MCX cotton down for 2nd day as output seen higher.

Futures contracts of cotton on the MCX declined for the second straight day due to expectations of higher year-to-September 2018 output. Prospects of higher sowing across states and forecast of a normal monsoon dampened the market sentiment. Cotton acreage in Gujarat, the largest producer, was at 496,400 ha, compared with 175,500 ha same period last year. Subdued demand because of poor quality arrivals also weighed on prices. On MCX, the July cotton contract was at 20,210 rupees per bale (1bale=170kg), down 0.7% from the previous close.

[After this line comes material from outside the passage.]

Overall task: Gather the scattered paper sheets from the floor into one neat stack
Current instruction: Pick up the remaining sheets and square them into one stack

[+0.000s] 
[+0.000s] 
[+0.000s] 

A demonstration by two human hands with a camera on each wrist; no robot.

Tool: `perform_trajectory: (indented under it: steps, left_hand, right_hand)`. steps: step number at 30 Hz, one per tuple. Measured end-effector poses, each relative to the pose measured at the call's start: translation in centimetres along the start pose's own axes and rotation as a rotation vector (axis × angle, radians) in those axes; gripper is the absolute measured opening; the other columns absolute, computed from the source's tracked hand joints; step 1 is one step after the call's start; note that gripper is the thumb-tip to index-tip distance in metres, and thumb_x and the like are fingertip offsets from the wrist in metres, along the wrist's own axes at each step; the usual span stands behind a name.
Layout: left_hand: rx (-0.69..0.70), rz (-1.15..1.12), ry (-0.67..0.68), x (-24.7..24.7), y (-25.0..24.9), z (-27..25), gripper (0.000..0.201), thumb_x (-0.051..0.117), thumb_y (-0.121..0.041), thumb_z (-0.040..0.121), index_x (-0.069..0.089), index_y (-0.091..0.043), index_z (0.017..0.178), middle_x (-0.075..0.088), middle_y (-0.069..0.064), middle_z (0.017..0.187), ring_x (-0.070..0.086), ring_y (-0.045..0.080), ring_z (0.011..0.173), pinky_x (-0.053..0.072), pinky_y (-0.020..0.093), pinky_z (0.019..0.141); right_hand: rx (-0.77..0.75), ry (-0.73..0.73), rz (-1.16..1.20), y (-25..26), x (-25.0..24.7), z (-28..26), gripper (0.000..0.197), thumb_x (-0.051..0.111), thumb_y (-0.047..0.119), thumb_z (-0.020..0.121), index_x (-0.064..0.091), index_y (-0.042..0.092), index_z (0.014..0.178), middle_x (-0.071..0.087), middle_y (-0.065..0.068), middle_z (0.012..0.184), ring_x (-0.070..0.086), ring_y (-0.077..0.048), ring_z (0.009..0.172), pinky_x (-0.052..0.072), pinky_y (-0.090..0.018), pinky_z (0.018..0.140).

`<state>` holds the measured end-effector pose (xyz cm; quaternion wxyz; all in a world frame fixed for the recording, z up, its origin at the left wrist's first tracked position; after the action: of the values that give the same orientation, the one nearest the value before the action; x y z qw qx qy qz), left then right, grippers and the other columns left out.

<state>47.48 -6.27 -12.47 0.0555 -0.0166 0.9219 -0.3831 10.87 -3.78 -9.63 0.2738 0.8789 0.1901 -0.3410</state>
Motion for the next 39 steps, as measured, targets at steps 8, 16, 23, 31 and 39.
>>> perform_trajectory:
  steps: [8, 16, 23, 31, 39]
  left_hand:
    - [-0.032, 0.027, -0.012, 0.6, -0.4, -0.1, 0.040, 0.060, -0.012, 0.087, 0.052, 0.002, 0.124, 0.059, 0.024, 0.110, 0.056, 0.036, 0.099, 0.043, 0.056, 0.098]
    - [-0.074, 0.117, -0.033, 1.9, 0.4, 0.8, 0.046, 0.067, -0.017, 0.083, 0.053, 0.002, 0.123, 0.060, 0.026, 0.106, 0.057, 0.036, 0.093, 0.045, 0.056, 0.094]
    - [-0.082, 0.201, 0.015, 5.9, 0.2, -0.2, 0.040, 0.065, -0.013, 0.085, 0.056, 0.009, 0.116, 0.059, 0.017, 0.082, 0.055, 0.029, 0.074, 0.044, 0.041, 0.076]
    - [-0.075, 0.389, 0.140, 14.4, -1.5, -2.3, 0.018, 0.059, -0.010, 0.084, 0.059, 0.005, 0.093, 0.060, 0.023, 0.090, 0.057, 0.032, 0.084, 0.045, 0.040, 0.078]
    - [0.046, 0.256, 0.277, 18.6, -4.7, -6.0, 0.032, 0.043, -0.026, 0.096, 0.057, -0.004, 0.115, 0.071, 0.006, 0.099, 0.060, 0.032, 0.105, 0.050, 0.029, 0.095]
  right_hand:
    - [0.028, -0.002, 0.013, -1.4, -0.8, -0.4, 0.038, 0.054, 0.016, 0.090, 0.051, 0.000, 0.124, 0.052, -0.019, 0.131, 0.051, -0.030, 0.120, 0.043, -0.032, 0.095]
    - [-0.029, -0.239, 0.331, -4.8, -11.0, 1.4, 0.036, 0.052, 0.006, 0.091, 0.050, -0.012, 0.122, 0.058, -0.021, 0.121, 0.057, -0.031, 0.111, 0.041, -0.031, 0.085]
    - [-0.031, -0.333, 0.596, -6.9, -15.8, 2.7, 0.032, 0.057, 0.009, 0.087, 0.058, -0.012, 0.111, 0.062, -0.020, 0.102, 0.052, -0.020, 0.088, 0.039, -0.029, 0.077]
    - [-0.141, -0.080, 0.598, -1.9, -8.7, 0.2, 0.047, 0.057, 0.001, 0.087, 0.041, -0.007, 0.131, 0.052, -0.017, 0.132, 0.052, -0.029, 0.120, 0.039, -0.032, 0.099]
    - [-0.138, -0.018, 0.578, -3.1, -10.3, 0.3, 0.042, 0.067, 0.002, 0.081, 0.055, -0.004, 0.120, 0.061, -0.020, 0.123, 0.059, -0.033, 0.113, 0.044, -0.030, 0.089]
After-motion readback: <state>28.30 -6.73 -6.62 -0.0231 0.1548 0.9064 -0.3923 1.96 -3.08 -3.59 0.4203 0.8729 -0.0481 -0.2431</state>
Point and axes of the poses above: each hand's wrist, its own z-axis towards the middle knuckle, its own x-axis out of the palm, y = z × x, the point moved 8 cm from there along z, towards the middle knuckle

NCDEX to levy 5% additional margin on cotton oilcake.

The National Commodity and Derivatives Exchange impose a 5% additional margin on Jul-Sep contracts of cottonseed oilcake, both on buy and sell sides. The cottonseed oilcake contracts have fallen over the last few weeks because of ample supplies and subdued demand in the local market. The most active July futures of the commodity ended 1.5% down at 1,721 rupees per 100 kg.